Once every line in the data that follows has been checked for the word "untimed", give only the number of lines that hold it.

START SUPPLIED MATERIAL

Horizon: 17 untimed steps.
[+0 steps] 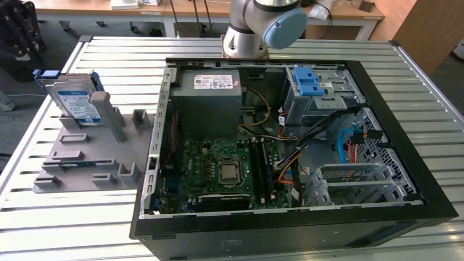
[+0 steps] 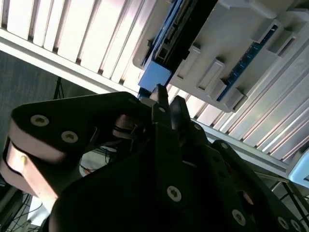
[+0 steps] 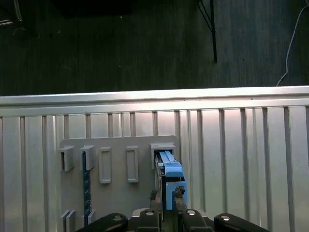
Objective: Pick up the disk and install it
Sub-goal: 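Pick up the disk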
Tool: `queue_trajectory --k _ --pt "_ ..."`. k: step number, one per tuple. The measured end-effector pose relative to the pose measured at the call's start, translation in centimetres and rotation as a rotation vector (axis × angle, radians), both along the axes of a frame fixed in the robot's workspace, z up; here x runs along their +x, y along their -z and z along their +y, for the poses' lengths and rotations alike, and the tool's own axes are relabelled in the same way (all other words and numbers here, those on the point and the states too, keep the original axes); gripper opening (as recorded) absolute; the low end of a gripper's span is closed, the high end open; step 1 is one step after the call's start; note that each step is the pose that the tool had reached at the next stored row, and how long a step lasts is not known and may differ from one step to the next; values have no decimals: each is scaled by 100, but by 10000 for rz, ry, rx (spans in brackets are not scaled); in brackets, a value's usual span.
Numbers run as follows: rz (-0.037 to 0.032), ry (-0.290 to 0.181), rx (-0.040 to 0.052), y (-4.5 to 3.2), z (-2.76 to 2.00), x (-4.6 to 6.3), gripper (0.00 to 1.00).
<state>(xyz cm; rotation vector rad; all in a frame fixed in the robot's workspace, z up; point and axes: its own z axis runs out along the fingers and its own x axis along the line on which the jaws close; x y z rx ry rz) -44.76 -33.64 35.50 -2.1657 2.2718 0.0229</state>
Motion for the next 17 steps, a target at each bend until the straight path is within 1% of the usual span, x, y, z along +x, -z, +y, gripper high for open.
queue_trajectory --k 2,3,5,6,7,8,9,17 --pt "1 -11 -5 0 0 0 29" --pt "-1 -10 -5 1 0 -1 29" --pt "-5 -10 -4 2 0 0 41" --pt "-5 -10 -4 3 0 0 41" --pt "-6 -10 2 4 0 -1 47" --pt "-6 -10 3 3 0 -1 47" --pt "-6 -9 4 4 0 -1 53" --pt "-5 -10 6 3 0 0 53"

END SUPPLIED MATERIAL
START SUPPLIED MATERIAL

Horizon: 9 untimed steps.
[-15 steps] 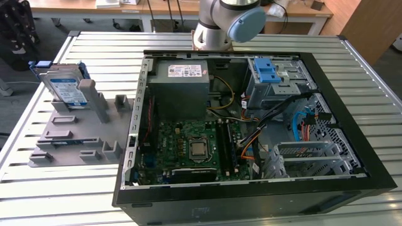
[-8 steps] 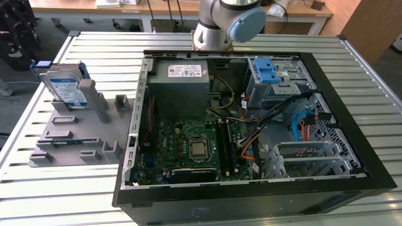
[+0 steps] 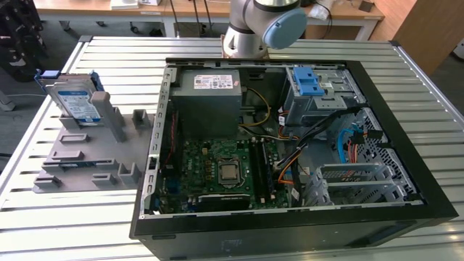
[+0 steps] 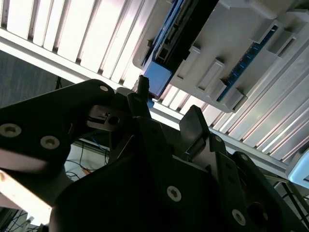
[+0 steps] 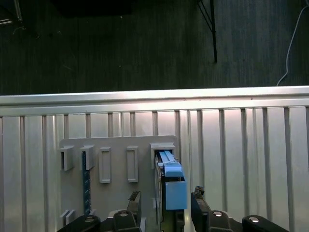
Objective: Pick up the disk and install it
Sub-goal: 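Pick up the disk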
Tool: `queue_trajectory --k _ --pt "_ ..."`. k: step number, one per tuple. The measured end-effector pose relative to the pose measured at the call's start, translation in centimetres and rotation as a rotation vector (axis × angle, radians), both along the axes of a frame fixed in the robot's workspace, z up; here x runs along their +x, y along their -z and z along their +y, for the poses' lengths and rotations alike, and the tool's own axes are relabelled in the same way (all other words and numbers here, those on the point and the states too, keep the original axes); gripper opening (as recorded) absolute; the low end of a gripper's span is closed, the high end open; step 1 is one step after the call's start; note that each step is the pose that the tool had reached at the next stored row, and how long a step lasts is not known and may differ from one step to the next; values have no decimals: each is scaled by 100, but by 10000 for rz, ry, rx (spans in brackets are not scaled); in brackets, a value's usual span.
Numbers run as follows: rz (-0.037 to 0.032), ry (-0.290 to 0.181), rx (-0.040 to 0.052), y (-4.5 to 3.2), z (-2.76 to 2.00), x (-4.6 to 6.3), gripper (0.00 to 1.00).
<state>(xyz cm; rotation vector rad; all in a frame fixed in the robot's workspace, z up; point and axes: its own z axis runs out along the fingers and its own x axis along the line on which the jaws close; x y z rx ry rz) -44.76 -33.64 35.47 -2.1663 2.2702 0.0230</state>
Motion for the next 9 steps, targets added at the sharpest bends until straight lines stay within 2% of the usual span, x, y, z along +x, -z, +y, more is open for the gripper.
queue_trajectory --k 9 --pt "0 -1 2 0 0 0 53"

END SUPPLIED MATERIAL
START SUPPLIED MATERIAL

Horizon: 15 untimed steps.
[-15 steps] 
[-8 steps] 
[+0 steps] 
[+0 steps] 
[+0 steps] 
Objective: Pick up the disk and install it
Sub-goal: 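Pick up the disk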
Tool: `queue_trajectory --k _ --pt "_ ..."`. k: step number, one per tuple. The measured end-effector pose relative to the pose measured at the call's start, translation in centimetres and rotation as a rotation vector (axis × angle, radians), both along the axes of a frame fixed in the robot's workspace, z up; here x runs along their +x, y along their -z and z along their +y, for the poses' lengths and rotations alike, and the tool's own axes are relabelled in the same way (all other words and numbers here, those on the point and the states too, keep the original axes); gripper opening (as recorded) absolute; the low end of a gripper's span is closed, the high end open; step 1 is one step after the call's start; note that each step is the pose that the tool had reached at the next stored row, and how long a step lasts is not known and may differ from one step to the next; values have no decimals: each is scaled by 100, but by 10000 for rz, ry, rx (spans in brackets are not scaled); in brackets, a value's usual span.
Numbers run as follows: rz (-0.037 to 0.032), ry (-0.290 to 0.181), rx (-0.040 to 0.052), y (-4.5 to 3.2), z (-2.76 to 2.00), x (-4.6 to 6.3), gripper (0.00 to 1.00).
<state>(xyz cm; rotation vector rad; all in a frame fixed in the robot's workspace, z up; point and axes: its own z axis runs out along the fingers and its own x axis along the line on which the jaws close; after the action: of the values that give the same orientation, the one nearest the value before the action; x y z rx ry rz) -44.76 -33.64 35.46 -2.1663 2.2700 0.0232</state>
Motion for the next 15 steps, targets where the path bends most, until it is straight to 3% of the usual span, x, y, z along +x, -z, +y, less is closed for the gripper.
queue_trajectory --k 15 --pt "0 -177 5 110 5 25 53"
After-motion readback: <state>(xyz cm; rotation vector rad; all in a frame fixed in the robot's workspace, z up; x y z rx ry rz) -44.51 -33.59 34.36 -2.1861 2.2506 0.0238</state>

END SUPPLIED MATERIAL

* TASK RESPONSE *
3